50. Mr Macdonald took Mr Dalipi to some guidance (in the hearing bundle) produced by the Authority dealing with "some typical misconceptions about the way we authorise firms engaged in debt management activity". This makes it clear that a motor dealer could be carrying on debt management activity, even if it does not offer debt management plans, and would be subject to the Authority's prudential and client money rules. Mr Dalipi said that he had not seen this guidance before.
51. Pausing here, it is clear to us that a debt management firm (which can include a motor dealer) is subject to two, quite distinct requirements: a general solvency requirement (CONC 10.2.1R) and a prudential resources requirement (CONC 10.2.2R).

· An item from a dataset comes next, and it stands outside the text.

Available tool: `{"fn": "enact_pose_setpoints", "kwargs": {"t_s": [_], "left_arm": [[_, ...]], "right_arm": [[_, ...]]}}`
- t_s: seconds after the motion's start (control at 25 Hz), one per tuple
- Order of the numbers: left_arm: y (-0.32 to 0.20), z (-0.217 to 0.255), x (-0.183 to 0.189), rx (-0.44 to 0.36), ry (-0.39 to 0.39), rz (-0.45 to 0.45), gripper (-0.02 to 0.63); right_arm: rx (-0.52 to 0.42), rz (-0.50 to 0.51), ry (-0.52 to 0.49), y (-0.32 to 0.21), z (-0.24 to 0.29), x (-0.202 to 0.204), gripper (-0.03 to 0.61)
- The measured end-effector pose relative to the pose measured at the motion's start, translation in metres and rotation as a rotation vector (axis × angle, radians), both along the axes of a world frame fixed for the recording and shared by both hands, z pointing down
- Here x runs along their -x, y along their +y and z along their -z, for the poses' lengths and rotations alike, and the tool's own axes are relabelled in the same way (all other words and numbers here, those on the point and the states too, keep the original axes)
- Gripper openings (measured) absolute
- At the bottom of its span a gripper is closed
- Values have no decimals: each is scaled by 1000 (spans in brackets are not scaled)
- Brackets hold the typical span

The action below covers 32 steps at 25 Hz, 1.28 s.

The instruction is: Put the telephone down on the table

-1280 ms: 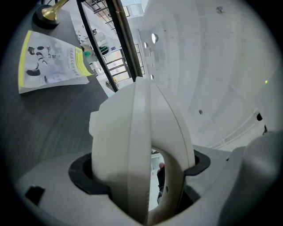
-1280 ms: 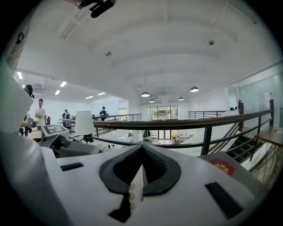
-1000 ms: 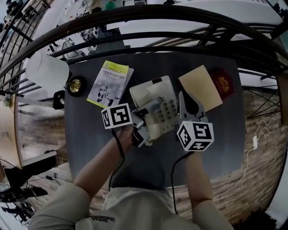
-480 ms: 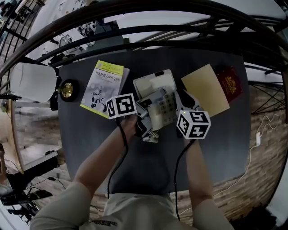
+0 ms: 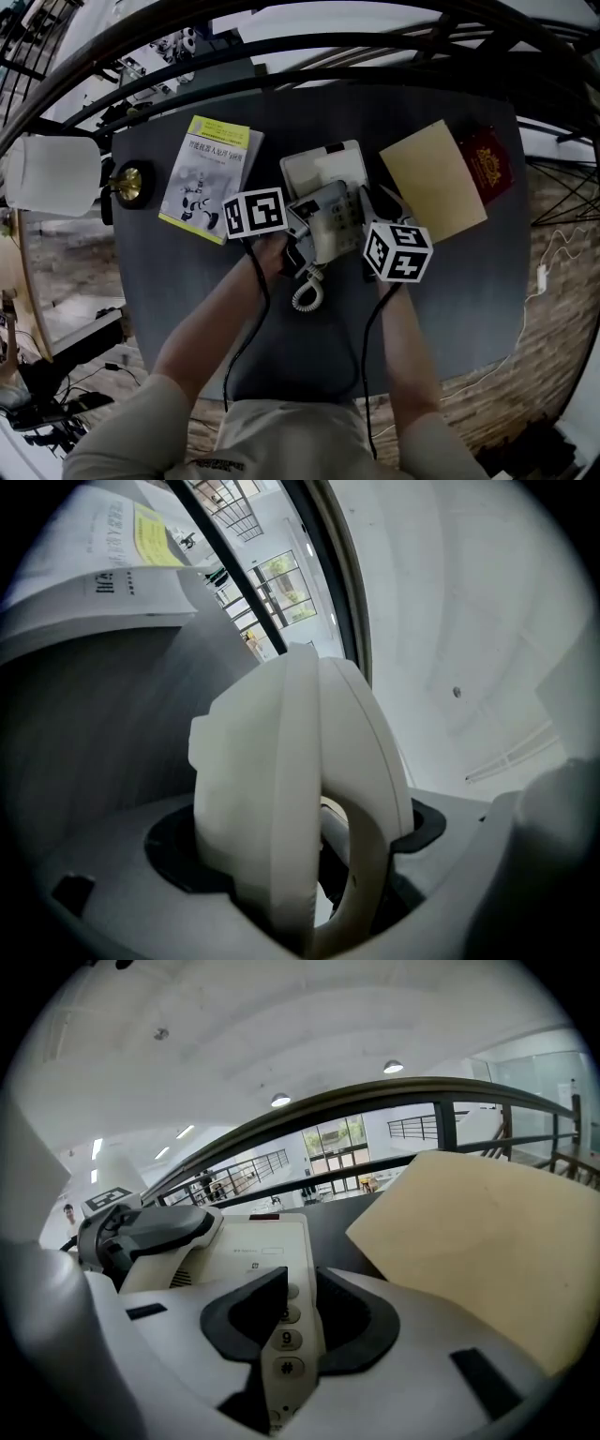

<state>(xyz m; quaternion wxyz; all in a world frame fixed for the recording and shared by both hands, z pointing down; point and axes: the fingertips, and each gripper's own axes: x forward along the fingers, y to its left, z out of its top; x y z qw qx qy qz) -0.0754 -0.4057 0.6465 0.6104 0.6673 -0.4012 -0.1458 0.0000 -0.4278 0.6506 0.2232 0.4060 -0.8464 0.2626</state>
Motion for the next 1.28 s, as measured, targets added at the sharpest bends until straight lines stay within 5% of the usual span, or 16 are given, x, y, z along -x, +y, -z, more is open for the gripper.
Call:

52. Turning to the second point (which Mr Macdonald described as a "reasonable question"), Mr Macdonald took Mr Dalipi to the chapter in the Authority's Handbook dealing with reporting requirements. SUP 16.12.1 provides that that section applies to every firm carrying on a business in column (1) of SUP16.12.4R. SUP16.12.4R lists regulated activities and groups them into regulated activity groups (or "RAG"). RAG12 covers "credit regulated activity". SUP16.12.29B sets out the reporting requirements for RAG12. A debt management firm is required to file a debt management regulatory return annually or six-monthly (depending on its revenue) unless (per Note 6) it is a Limited Permission firm. That is why a Limited Permission firm (such as the Applicant was seeking to be) is not required to file a debt management regulatory return; it only has to file a key data form once a year. Mr Dalipi said that he had not looked at this text previously, which Mr Macdonald said he was surprised by, given that Mr Dalipi was asserting that the Authority had got their approach to debt management firms wrong. He asked why Mr Dalipi did not seek help on this point from the Authority and Mr Dalipi again said he was deterred by the tone and negativity of the caseworker.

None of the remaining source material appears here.